◆ Exercise goal
Which of the lines below mention the word "microphone"? Pull each one out.

◆ Input material
---*---
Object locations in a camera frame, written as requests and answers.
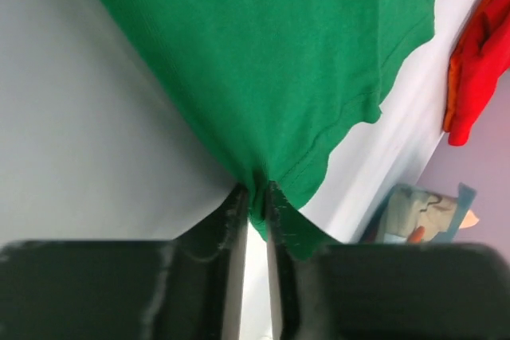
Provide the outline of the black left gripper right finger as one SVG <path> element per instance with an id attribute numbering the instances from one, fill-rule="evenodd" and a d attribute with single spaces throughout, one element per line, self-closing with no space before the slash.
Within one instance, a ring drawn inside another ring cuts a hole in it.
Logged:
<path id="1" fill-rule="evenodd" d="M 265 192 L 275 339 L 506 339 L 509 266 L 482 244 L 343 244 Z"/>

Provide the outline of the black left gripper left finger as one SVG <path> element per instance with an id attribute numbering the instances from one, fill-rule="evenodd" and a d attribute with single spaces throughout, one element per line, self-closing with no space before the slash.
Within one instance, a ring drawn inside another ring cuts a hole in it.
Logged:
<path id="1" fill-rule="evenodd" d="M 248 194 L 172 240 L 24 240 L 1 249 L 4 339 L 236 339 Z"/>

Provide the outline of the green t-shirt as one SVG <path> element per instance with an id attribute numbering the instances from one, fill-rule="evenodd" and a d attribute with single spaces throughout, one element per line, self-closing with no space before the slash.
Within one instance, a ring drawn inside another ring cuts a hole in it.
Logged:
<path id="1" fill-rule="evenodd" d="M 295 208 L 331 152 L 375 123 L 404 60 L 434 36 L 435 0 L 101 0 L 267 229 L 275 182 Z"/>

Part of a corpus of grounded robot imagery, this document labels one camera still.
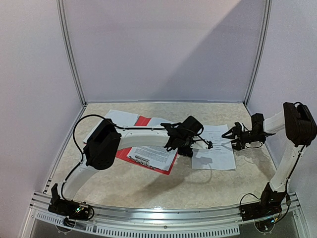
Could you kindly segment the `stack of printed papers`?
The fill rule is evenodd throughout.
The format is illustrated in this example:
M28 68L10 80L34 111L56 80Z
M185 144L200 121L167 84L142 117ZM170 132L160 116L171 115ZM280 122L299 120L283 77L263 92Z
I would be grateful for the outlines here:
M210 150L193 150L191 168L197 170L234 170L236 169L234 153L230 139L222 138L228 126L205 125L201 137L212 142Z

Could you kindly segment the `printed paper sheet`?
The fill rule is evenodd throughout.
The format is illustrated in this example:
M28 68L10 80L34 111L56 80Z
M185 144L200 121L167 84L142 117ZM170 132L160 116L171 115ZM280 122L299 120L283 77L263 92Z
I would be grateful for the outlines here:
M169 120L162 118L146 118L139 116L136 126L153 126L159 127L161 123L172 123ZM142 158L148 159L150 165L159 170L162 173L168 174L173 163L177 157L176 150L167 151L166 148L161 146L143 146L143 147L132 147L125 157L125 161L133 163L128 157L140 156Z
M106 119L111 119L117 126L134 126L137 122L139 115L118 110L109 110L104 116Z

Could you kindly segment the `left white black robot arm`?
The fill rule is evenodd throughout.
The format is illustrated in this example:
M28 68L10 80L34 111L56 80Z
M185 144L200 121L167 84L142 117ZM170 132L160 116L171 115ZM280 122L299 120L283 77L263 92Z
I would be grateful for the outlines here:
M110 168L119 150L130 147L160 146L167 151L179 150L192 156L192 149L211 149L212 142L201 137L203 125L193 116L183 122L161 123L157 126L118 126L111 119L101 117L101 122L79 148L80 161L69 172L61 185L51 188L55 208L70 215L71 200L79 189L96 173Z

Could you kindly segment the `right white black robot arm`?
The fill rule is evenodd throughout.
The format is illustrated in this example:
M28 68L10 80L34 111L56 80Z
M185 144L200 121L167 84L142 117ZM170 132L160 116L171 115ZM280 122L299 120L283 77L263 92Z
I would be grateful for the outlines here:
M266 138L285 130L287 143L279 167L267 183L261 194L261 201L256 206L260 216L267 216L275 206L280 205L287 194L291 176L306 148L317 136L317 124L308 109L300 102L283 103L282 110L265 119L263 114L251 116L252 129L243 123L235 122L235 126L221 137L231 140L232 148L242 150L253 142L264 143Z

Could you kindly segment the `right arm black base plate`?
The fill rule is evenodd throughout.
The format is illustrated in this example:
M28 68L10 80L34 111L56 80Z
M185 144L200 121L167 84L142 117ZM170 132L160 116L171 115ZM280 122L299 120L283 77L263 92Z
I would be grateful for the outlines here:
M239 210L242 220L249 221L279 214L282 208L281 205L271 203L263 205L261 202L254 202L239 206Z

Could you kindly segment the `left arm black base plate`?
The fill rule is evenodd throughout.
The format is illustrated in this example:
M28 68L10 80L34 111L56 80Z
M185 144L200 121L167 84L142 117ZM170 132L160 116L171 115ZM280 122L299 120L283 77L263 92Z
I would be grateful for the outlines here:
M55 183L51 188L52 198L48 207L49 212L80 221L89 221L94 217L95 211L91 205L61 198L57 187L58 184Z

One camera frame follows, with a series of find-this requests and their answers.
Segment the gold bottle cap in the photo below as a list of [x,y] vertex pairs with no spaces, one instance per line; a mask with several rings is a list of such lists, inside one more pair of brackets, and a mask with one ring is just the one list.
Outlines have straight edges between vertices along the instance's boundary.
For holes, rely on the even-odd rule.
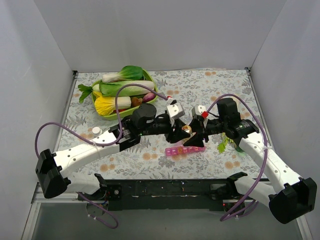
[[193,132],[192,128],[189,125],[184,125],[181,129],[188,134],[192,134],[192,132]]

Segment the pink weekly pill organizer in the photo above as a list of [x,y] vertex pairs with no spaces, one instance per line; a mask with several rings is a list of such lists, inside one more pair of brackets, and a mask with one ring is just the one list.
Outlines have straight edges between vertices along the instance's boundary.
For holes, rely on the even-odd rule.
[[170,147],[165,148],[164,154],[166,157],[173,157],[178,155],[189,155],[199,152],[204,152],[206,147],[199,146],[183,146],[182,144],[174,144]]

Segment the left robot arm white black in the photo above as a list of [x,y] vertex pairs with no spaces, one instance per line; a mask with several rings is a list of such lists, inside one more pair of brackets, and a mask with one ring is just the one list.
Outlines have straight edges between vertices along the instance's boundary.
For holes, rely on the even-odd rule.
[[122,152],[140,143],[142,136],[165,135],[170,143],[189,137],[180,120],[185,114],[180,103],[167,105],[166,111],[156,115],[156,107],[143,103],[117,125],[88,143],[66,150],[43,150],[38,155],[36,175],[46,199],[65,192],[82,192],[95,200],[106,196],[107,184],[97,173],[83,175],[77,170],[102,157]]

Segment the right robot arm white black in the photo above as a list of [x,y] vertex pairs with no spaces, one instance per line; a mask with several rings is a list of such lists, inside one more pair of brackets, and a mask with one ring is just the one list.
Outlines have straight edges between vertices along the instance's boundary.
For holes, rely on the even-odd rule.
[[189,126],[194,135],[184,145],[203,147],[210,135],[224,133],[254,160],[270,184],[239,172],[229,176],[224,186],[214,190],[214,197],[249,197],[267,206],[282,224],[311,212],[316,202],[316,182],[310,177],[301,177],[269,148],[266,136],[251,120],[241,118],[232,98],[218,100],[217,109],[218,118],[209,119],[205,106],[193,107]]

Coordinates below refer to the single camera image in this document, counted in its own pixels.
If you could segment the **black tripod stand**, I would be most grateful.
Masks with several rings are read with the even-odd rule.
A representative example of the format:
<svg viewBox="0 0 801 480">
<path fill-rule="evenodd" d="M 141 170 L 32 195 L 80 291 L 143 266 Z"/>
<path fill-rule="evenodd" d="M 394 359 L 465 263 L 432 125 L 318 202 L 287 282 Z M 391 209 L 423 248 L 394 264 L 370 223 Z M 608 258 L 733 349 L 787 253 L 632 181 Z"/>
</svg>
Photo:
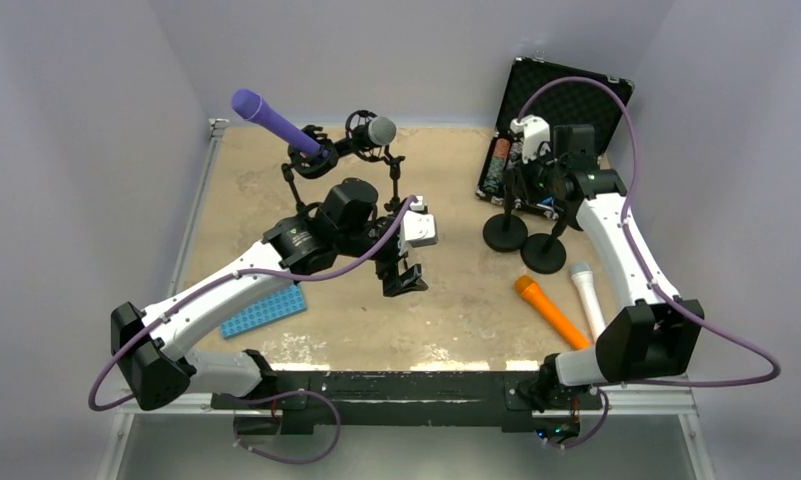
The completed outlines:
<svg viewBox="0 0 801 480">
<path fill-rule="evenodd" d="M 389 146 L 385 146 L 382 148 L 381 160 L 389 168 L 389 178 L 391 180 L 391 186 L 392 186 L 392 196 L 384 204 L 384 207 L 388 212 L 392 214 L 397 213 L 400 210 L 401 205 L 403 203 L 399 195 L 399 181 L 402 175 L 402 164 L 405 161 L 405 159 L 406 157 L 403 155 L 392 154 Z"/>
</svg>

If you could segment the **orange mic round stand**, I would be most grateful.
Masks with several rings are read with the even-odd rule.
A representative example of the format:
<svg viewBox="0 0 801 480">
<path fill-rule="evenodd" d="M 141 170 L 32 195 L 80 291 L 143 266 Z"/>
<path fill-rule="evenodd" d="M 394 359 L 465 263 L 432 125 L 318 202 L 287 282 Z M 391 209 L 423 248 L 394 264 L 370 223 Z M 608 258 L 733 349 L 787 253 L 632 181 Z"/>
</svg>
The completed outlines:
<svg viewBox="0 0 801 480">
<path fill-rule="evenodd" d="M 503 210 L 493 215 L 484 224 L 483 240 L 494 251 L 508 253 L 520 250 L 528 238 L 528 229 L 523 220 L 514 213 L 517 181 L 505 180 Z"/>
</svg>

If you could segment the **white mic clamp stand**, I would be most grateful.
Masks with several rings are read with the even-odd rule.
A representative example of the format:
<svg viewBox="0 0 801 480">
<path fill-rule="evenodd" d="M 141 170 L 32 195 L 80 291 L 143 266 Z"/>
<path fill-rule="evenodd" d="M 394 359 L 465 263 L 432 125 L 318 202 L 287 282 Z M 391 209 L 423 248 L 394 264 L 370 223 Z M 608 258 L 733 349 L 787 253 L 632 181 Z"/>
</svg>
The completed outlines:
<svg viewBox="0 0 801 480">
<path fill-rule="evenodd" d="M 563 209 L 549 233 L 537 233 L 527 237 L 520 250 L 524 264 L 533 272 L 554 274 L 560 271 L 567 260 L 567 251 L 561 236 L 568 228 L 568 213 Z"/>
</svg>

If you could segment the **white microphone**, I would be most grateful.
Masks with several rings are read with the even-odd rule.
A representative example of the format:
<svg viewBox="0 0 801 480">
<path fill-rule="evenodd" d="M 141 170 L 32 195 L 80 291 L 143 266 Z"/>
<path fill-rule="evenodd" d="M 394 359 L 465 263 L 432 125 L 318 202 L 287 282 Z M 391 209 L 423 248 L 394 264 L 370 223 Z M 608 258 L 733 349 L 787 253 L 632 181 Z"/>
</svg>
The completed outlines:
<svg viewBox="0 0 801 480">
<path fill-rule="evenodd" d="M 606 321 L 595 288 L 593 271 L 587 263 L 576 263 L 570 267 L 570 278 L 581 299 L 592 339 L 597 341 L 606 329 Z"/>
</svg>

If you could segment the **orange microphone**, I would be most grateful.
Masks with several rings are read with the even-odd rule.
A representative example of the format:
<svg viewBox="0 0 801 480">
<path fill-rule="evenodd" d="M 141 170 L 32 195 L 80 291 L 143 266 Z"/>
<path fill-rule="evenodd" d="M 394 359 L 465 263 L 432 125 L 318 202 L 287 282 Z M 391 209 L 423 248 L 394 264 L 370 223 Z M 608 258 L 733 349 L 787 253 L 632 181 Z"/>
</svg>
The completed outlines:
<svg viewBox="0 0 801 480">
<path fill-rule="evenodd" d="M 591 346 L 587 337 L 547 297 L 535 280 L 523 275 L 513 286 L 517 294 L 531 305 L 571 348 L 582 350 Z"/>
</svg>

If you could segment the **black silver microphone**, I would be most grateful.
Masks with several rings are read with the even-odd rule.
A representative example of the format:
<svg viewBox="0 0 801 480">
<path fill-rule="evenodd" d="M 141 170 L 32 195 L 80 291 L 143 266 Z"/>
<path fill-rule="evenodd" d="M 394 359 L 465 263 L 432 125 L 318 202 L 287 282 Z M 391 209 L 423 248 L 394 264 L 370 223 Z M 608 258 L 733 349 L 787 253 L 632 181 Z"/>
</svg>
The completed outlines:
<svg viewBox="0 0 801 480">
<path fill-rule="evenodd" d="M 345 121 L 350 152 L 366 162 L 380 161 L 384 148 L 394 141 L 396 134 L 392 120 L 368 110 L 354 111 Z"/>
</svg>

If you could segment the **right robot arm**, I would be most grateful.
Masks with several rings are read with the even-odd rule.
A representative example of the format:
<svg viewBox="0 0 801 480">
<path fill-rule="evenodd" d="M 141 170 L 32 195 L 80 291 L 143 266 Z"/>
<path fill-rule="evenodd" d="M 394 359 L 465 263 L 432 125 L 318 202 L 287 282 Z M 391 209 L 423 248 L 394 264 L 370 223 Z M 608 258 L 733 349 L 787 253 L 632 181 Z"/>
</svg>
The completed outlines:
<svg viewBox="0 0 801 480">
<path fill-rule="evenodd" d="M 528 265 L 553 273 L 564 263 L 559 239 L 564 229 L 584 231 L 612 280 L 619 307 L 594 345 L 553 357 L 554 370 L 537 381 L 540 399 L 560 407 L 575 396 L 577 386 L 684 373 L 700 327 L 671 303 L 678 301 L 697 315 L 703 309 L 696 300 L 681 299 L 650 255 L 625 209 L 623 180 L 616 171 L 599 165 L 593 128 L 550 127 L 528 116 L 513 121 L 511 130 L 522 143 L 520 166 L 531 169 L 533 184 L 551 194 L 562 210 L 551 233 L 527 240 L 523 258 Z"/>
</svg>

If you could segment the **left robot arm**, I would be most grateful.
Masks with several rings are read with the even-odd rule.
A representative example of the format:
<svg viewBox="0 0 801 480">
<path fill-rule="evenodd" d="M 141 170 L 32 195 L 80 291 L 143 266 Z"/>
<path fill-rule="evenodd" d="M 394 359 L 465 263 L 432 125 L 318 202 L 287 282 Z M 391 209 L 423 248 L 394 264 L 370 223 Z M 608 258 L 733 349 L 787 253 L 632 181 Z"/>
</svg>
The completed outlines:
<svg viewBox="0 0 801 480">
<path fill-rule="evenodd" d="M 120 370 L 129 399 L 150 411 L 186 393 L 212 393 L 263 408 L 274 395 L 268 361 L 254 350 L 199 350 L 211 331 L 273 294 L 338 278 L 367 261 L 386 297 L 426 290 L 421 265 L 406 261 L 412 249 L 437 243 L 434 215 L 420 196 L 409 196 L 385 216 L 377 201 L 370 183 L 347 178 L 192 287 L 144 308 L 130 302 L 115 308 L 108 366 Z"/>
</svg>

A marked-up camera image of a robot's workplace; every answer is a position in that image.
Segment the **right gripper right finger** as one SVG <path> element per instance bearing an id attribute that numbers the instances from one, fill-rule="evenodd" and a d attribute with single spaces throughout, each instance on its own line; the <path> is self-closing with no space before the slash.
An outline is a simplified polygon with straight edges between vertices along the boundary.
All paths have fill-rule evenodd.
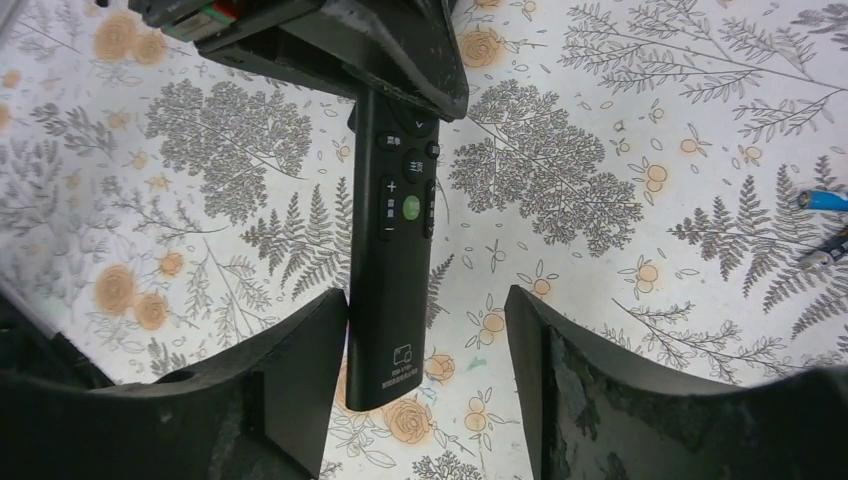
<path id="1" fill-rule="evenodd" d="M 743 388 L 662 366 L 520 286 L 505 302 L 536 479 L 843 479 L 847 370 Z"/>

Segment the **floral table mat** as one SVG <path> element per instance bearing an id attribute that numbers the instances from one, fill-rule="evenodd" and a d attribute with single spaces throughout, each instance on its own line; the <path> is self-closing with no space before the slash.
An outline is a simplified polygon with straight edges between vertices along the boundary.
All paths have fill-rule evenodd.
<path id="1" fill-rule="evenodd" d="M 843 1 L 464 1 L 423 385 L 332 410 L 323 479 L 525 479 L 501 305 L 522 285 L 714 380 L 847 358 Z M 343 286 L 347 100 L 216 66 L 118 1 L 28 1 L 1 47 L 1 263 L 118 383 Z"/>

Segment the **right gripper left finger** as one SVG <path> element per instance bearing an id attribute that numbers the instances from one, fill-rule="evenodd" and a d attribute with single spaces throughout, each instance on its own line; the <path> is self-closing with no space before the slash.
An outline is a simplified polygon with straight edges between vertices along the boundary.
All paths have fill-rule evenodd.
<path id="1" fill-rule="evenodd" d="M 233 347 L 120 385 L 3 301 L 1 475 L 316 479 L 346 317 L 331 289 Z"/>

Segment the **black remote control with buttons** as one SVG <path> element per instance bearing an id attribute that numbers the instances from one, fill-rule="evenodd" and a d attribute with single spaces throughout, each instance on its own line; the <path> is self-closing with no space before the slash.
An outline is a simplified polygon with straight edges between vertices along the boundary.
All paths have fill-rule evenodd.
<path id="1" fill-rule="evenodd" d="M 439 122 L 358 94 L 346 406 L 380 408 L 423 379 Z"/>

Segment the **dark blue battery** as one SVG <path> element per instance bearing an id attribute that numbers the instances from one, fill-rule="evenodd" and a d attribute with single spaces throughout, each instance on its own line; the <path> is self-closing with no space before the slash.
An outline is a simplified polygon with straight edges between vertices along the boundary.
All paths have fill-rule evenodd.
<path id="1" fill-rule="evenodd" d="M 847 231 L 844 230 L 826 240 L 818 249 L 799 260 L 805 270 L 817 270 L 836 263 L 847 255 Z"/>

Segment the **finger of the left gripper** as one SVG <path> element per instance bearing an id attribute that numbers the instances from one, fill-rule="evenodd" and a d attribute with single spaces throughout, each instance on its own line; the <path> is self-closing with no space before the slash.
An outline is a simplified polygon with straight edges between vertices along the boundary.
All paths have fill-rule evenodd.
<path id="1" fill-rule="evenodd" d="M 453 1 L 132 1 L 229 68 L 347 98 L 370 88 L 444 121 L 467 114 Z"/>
---*---
◆ Solution for this exercise
If you could segment the **white microphone**, I would be most grateful.
If you could segment the **orange microphone**, I would be most grateful.
If you could segment the **black silver microphone**, I would be most grateful.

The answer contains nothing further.